Rusty también compartió su entusiasmo por descubrir mecanismos farmacéuticos. "Pensé, 'Este tipo es genuinamente curioso, este chico realmente quiere saber cómo funcionan las cosas'", dice Shuttleworth. "Estaba realmente cautivado con eso".

Shuttleworth hizo arreglos para que Rusty se reuniera con otros investigadores de la UNM. Rusty mencionó que a veces sufre de migrañas, con síntomas lo suficientemente graves como para requerir hospitalización.

"Fue entonces cuando nos conectamos en lo que está haciendo mi laboratorio", dice Shuttleworth. Da la casualidad de que es un destacado experto en propagar la despolarización cerebral, una condición grave a la que a menudo se refiere como un "tsunami cerebral". Las migrañas representan un tipo de evento de despolarización, dice Shuttleworth.

Shuttleworth emparejó a Rusty con la estudiante graduada Katelyn Reinhart, quien lo ayudó a familiarizarse con el laboratorio. Reinhart dice que se parece más a un compañero investigador graduado que a un estudiante de secundaria.

"Tenerlo en el laboratorio ha sido muy fácil", dice ella. "Es muy agradable hablar con él sobre ciencias. Aprende rápido y viene a mí con preguntas interesantes".
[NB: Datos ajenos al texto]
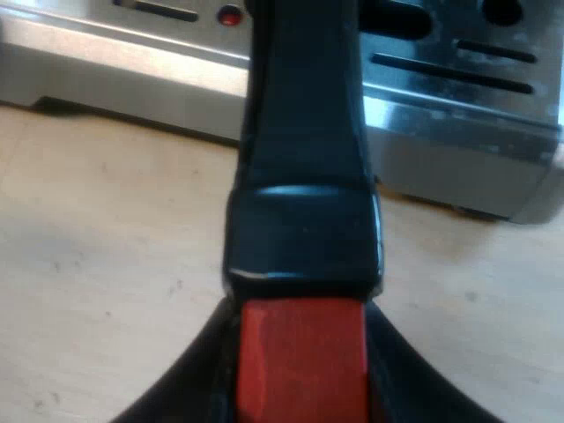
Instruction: Grind coffee beans and then tamp
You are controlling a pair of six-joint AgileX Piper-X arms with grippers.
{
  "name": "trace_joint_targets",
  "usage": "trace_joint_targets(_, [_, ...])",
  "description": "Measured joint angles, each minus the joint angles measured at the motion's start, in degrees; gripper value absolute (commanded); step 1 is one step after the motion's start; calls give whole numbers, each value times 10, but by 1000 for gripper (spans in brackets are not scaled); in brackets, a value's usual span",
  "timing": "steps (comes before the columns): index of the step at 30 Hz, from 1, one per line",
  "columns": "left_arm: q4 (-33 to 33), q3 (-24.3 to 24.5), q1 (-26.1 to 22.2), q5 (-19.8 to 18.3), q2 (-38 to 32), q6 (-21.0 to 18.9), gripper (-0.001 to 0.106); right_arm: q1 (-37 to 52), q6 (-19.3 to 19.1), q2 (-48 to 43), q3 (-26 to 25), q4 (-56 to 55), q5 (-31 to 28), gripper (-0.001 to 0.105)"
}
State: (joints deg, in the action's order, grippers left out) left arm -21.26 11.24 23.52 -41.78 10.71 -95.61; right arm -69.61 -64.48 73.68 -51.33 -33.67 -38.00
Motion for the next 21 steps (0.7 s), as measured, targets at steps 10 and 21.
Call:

Últimamente, Rusty ha estado explorando la posibilidad de que la cafeína pueda aumentar la susceptibilidad de alguien a tener migraña, debido a su similitud química con la adenosina, una sustancia química natural que se encuentra en el cerebro.

"Estoy terminando en el laboratorio", dice Rusty. "Hasta ahora, mi investigación ha demostrado que lo más probable es que la cafeína interfiera con la recuperación y que no sea la mejor droga para las migrañas. La cafeína es realmente una especie de droga 'sucia'".

Con un comienzo tan prometedor, la decisión más importante que enfrenta Rusty es dónde perseguir sus intereses científicos. "Una de las cosas con las que he estado jugando siempre es si quiero dedicarme a la investigación oa la escuela de medicina", dice. Por el momento prefiere el laboratorio porque satisface su curiosidad sobre cómo funcionan las cosas.

A sus 17 años ya le han otorgado una beca para asistir a la Universidad de Arizona, “todavía no he tomado una decisión”, dice. "Creo que quiero estudiar bioquímica, porque eso todavía me da la opción de ir a la escuela de medicina".